The stadium mainstays return with a solemn, understated cry for tolerance and unity that might very well be their best work to date…

Coldplay Everyday Life

Though they remain one of the world’s biggest bands, it’s been easy to deride Coldplay since 2011’s laughable Mylo Xyloto. Their hearts are in the right place, naturally: they’ve campaigned for Oxfam, protested against the Iraq War, and donate 10% of their considerable income to charity. Otherwise, though, they’ve responded to the world’s evils with gargantuan choruses, fluorescent wristbands, and the false sense that to overcome injustice we need merely gather in a stadium singing musically conservative anthems with insufferably corny lyrics.

Everyday Life, however, represents a complete reinvention. Split into two halves, ‘Sunrise’ and ‘Sunset’ – though hardly a double album – it’s their most considered collection in years, finding inspiration in unlikely sources including Afrobeat, gospel, folk and blues.

This was signposted by Arabesque, their brassy collaboration with Femi Kuti, its rolling rhythms sweeping Chris Martin from cornball lyrics about “two raindrops in the same sea” – via an extraordinary saxophone solo, samples of Kuti’s father Fela, and an ultimately explosive crescendo – to its howled final line, “We share the same fucking blood!”

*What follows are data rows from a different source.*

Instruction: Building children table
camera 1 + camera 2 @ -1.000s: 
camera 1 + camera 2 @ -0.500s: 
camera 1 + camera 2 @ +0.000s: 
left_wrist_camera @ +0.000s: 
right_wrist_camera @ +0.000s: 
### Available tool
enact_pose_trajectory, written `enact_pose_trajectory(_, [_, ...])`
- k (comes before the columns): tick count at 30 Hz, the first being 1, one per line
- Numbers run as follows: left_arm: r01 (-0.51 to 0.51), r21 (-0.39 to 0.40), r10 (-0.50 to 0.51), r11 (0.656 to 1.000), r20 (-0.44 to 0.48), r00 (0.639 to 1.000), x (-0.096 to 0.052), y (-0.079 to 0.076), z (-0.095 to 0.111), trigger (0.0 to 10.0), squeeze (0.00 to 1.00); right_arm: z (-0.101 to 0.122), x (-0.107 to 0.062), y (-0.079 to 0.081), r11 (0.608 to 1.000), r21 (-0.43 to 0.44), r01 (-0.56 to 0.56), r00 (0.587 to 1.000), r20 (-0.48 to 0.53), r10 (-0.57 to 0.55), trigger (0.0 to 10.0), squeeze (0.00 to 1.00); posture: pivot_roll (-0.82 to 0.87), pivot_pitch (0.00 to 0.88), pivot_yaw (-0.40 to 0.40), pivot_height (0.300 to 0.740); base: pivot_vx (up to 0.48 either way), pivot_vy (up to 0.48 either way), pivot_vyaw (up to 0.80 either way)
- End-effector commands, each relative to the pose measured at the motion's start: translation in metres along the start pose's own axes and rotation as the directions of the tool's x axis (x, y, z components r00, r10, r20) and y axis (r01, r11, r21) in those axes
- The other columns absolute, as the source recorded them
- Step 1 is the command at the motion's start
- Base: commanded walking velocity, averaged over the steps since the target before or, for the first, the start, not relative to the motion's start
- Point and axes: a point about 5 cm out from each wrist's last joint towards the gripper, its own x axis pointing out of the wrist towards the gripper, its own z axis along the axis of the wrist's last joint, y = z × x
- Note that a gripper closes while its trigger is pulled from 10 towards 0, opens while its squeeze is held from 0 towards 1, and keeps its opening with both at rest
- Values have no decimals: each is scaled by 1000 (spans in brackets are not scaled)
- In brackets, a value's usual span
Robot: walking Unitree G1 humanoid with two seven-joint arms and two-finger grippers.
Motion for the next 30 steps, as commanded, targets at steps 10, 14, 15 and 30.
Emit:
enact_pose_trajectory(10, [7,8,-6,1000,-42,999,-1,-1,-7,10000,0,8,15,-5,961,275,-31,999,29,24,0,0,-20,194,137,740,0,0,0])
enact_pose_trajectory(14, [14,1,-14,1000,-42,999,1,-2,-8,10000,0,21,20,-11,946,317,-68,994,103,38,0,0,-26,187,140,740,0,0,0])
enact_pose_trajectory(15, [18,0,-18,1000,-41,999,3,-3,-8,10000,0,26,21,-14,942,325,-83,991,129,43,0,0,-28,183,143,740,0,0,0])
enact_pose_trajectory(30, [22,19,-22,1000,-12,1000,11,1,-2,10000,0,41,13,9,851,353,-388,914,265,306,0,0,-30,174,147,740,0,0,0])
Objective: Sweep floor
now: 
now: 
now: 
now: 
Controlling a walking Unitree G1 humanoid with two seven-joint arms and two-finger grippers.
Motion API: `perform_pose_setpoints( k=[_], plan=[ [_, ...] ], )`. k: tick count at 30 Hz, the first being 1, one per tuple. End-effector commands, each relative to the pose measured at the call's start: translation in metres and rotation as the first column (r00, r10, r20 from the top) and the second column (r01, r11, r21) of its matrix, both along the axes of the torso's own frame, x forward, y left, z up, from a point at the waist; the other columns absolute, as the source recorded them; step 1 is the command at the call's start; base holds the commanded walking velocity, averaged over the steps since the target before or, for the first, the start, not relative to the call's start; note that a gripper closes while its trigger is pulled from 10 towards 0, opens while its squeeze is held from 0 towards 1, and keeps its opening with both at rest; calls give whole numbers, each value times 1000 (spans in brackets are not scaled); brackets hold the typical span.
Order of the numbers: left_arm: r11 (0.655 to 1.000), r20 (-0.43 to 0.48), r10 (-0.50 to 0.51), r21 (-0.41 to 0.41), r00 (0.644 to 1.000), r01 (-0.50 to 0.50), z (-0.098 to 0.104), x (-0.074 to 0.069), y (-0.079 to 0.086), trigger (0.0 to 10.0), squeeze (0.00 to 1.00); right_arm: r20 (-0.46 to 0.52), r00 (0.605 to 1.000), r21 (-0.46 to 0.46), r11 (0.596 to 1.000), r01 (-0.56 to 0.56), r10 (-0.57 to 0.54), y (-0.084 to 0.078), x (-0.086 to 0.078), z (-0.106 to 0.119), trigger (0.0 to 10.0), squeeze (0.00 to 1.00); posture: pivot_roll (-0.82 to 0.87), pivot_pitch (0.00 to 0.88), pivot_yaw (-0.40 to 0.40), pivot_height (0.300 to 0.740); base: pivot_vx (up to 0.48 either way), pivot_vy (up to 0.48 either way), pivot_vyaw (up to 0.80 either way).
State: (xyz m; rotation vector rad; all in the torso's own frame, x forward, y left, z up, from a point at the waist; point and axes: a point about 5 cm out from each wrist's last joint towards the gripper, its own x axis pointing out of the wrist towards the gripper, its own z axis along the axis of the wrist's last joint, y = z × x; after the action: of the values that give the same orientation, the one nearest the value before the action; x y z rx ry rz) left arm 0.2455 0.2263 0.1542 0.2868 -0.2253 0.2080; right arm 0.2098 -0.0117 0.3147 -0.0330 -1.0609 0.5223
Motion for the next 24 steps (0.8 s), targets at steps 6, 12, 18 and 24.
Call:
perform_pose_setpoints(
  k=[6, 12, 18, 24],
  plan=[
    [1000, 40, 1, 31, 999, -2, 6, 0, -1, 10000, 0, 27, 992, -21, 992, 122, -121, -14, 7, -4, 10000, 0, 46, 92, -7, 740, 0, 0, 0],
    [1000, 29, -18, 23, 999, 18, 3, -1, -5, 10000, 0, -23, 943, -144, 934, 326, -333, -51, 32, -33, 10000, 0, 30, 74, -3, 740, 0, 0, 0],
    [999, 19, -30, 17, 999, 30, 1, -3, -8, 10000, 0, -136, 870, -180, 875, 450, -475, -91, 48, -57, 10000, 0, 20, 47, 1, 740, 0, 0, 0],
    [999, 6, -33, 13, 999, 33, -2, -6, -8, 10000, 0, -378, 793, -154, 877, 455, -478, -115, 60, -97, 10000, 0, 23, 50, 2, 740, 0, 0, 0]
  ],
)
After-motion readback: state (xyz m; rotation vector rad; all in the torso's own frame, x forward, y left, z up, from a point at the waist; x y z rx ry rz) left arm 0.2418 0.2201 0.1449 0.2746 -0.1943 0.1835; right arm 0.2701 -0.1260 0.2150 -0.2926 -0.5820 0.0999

Remarkably (for Martin), he curses again amid the – honest! – Tim Buckley-esque Guns’s frantic acoustic guitars, concluding caustically, “Fuck the other ones/ It’s the opinion of this board that/ We need more guns”. His band’s reticence, however, is most revelatory. From its understated instrumental overture to the subdued title track, there’s room for nuance almost throughout, with BrokEn’s gospel lacking the bombast of U2’s Rattle & Hum, Daddy a felted piano ballad sung, like Lily Allen’s Three, from a child’s perspective, and Old Friends a folksy paean delivered with Nick Drake’s hushed delicacy.

There are, inevitably, ‘Coldplay moments’: Orphans can’t resist a “Wooh wooh” chorus, but even this refuses to outstay its welcome, while Martin’s early description of “Rosaleem of the damascene”, her life devastated by “the missile monsoon”, is an arresting snapshot of wasted Syrian lives.

Elsewhere, Èkó could be Paul Simon, and Wonder Of The World is so intimate it was seemingly recorded on a phone, but Trouble In Town will haunt longest, with its Peter Gabriel In Our Eyes first half interrupted by samples of raging American servicemen, then topped by a spine-tingling, dramatic coda. That its fury is followed by BrokEn and the London Voices Choir is a perfect balm. This is the Coldplay we need.